§ To do
In the entries below, the lines from the one with "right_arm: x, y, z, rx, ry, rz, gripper" through the one with "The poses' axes" are to be copied exactly; both ends count.
[[ Recorded information, beginning ]]
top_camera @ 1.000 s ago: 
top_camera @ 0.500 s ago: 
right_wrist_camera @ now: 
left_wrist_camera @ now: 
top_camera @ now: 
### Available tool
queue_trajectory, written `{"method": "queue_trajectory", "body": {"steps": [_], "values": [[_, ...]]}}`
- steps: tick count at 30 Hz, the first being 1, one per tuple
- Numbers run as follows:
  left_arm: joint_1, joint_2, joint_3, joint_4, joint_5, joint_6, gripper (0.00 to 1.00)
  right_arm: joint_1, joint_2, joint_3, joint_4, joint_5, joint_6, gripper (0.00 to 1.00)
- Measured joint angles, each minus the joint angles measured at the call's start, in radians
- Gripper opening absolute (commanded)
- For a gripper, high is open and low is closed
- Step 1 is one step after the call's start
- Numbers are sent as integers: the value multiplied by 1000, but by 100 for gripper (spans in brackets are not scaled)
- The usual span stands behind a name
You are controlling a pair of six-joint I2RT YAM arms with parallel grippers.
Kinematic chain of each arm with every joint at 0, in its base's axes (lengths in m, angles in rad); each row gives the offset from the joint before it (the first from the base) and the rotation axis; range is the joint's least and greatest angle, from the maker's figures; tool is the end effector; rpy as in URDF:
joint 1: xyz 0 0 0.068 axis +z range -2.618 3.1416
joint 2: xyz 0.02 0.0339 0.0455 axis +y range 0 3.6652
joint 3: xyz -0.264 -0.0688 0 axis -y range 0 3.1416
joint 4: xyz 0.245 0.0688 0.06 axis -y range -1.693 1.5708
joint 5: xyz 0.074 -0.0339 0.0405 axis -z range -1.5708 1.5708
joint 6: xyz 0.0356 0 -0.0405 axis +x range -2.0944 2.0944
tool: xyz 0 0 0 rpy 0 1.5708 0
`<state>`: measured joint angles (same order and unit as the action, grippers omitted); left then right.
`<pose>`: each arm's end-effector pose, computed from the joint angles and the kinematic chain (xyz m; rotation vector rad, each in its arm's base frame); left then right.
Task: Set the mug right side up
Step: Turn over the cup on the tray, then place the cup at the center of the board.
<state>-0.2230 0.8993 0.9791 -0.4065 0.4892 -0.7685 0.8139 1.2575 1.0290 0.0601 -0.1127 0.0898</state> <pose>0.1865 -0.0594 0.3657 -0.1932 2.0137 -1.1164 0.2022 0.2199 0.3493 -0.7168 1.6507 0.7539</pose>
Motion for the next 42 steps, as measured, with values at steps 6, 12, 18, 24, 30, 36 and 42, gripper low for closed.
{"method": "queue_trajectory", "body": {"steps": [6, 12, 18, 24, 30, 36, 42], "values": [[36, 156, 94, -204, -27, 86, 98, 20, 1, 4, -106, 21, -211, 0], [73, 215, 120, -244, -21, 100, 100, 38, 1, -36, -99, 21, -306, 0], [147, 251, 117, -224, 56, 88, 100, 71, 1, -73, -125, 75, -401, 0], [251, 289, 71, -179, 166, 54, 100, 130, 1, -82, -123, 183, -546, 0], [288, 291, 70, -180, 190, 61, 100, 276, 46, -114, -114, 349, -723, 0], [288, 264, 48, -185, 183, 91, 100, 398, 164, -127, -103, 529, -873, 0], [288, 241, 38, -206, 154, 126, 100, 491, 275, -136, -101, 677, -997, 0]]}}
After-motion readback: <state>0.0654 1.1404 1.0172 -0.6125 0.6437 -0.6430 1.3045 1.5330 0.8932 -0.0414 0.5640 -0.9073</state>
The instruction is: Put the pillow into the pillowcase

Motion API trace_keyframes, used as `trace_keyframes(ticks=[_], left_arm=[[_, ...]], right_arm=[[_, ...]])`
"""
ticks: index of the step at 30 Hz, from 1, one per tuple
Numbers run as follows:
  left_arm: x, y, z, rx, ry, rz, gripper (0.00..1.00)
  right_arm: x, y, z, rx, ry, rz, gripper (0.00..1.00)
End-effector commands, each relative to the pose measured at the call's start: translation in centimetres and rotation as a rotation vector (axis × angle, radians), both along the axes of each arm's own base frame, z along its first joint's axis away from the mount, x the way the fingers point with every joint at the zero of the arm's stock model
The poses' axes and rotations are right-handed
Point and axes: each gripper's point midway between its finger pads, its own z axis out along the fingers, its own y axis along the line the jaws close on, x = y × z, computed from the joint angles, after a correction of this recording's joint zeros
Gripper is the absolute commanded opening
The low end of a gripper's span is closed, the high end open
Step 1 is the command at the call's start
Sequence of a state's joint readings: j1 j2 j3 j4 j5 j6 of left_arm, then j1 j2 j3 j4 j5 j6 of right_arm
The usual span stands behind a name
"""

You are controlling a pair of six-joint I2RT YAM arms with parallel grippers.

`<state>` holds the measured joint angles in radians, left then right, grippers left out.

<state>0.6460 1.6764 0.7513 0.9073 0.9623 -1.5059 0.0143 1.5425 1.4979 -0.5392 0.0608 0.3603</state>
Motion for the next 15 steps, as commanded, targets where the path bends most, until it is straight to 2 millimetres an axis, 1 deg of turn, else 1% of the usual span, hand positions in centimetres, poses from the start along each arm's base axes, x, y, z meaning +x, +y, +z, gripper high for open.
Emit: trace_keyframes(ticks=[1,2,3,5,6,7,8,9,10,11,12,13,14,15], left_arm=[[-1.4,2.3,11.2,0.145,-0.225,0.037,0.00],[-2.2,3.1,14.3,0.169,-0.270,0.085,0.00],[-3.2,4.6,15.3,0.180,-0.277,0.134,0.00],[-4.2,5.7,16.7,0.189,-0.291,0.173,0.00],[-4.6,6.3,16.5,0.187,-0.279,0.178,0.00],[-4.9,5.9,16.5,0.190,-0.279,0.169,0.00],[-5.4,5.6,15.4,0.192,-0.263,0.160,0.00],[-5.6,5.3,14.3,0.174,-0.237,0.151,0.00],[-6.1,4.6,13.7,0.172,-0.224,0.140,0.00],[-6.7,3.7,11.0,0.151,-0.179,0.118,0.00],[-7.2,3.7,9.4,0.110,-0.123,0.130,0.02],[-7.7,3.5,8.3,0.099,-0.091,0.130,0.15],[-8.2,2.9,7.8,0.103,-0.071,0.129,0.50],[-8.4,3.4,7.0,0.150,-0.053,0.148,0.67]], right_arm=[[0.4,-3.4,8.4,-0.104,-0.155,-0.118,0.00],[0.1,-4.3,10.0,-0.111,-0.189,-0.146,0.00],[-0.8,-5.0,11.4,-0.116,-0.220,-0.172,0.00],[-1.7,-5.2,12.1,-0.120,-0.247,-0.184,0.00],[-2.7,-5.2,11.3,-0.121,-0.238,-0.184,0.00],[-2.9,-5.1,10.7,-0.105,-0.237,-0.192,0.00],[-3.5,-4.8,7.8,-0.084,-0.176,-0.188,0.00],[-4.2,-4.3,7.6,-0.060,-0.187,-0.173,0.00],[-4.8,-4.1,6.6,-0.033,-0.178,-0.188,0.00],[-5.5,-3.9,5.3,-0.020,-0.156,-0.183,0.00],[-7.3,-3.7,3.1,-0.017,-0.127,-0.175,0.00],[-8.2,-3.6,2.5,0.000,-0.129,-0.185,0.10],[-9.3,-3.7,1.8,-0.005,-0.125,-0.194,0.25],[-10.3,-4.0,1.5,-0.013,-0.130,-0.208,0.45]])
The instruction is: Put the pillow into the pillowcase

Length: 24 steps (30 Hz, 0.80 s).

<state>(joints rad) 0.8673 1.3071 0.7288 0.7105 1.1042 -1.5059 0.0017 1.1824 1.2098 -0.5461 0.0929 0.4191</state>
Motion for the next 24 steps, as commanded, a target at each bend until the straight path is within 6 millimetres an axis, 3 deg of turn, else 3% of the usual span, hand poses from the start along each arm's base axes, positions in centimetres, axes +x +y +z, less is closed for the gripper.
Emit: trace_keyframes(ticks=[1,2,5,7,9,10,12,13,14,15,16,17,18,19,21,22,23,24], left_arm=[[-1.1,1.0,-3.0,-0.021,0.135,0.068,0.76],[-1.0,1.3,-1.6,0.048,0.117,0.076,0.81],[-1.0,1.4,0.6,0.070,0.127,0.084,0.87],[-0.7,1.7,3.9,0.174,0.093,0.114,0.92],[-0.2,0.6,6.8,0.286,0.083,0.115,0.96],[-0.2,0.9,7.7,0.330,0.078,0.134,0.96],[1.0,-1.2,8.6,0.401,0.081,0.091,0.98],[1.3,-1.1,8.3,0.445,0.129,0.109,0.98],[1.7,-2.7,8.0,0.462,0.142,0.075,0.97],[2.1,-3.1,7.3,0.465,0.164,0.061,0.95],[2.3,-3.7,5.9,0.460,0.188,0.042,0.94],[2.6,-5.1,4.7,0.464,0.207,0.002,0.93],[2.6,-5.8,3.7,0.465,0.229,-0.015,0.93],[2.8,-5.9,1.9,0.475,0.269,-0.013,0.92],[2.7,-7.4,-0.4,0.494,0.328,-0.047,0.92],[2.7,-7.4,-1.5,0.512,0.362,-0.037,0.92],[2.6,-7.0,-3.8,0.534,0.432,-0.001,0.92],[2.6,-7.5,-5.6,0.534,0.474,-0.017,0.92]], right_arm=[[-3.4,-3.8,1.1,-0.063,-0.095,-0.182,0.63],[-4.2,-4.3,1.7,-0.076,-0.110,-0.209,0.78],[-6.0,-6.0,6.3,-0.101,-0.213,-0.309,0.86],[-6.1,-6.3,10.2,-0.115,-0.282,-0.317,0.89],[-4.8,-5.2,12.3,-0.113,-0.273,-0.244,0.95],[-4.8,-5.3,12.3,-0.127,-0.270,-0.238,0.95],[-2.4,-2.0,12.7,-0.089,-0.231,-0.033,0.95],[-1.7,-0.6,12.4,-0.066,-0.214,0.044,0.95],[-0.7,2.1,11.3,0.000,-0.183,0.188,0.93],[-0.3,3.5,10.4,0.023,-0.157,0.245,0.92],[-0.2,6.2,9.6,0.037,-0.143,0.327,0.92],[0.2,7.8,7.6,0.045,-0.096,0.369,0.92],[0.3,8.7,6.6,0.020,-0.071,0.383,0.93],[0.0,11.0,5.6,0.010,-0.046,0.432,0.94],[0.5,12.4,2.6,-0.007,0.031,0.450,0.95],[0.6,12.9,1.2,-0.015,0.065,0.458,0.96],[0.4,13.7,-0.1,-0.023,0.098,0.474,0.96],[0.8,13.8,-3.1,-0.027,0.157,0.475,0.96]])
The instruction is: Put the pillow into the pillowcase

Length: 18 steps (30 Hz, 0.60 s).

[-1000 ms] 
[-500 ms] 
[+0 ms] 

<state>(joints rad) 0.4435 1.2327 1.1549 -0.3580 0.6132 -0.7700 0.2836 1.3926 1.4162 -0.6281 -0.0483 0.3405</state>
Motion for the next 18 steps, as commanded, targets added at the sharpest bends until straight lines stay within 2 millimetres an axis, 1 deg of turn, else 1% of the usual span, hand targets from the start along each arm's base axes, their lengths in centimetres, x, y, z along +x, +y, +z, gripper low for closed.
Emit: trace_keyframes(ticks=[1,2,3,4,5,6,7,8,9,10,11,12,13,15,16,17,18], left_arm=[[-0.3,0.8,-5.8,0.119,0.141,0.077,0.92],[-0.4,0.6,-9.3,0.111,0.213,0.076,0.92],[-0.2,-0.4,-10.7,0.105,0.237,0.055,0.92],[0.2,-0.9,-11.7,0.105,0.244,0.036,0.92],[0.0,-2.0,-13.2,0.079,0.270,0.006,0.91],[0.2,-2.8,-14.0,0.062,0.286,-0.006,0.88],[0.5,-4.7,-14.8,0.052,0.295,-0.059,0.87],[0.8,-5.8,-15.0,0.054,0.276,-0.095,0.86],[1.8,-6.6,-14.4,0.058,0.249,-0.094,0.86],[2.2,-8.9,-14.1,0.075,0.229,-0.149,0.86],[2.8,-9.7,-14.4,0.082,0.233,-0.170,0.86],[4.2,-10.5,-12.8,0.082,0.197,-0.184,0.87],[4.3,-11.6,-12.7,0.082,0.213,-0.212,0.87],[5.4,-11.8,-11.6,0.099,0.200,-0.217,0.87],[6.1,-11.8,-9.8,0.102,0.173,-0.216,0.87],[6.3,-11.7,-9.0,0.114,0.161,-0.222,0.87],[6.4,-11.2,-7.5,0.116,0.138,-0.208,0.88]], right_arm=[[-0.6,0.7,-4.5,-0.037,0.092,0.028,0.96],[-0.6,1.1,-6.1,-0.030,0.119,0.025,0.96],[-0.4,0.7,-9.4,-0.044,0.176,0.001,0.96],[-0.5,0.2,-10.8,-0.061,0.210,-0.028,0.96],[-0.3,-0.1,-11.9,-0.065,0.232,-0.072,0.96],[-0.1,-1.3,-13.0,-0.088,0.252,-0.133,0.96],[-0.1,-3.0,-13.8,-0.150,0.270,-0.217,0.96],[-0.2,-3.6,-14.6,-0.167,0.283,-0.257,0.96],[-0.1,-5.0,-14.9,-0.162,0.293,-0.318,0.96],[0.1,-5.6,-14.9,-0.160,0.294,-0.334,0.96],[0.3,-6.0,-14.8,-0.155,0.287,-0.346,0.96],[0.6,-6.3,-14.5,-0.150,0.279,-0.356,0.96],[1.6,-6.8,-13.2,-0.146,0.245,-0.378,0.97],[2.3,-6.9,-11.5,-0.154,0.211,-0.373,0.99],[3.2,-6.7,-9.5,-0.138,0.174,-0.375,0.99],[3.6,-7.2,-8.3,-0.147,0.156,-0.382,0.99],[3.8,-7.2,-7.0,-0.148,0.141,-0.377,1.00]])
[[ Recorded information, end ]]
§ Answer to the problem
  right_arm: x, y, z, rx, ry, rz, gripper (0.00..1.00)
End-effector commands, each relative to the pose measured at the call's start: translation in centimetres and rotation as a rotation vector (axis × angle, radians), both along the axes of each arm's own base frame, z along its first joint's axis away from the mount, x the way the fingers point with every joint at the zero of the arm's stock model
The poses' axes and rotations are right-handed

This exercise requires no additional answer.